> _DESCRIPTION OF THE TASK_
Scan the entries for "document". Every line that holds it is to be copied.

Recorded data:
_____

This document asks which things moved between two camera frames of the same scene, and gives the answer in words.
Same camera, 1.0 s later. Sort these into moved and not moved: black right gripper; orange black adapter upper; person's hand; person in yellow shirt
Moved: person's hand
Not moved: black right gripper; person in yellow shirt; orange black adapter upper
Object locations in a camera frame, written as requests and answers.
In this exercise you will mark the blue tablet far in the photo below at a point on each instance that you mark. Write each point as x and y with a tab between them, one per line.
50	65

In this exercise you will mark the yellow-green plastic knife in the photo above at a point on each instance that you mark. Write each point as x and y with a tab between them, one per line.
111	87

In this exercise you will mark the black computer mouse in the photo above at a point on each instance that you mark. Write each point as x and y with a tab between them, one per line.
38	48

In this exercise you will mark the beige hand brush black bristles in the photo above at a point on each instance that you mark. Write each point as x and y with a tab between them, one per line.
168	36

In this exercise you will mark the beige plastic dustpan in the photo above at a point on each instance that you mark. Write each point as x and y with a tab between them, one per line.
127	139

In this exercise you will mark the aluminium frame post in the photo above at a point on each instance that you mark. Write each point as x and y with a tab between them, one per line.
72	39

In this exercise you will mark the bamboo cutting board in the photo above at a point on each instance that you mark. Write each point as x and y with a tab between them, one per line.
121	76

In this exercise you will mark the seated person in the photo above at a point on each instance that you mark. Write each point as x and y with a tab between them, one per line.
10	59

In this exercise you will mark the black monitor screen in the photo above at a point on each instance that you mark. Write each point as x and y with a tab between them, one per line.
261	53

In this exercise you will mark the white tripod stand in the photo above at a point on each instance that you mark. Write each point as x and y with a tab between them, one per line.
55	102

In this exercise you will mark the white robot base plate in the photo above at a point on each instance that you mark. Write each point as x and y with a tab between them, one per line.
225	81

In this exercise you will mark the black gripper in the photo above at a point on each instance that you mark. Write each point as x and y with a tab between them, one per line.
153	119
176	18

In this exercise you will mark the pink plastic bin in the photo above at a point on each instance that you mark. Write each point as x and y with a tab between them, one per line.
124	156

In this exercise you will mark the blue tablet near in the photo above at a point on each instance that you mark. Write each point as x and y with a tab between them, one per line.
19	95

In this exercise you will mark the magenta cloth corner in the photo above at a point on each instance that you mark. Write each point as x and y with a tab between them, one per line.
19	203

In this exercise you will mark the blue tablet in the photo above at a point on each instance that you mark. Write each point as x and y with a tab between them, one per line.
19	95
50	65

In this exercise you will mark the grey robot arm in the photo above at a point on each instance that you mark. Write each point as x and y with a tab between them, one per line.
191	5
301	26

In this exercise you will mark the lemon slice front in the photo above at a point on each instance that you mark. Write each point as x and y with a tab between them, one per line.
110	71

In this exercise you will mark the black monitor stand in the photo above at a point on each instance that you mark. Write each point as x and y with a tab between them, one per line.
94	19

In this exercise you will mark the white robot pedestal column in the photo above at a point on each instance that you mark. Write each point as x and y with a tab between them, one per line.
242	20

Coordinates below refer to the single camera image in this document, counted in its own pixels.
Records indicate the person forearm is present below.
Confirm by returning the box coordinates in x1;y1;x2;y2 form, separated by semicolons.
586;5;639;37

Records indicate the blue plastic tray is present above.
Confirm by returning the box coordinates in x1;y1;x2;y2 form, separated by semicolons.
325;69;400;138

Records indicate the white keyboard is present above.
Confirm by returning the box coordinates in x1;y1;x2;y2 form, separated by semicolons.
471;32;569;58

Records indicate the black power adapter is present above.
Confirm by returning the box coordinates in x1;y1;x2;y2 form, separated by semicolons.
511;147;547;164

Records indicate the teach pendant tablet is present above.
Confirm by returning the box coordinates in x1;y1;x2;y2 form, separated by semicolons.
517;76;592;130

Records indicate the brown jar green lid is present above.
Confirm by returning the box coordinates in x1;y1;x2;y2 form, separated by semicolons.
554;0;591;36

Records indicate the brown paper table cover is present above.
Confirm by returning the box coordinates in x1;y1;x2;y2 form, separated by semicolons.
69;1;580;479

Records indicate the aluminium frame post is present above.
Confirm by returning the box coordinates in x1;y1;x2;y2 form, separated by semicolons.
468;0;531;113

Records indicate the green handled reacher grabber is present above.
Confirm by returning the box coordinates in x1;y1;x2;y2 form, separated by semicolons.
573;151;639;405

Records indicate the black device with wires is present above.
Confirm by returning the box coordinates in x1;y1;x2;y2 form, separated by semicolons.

_____

> _SOLVED PROBLEM_
This document asks which things moved between two camera frames of the same scene, and gives the answer in words.
Coordinates below refer to the single camera image in this document, counted in its own pixels.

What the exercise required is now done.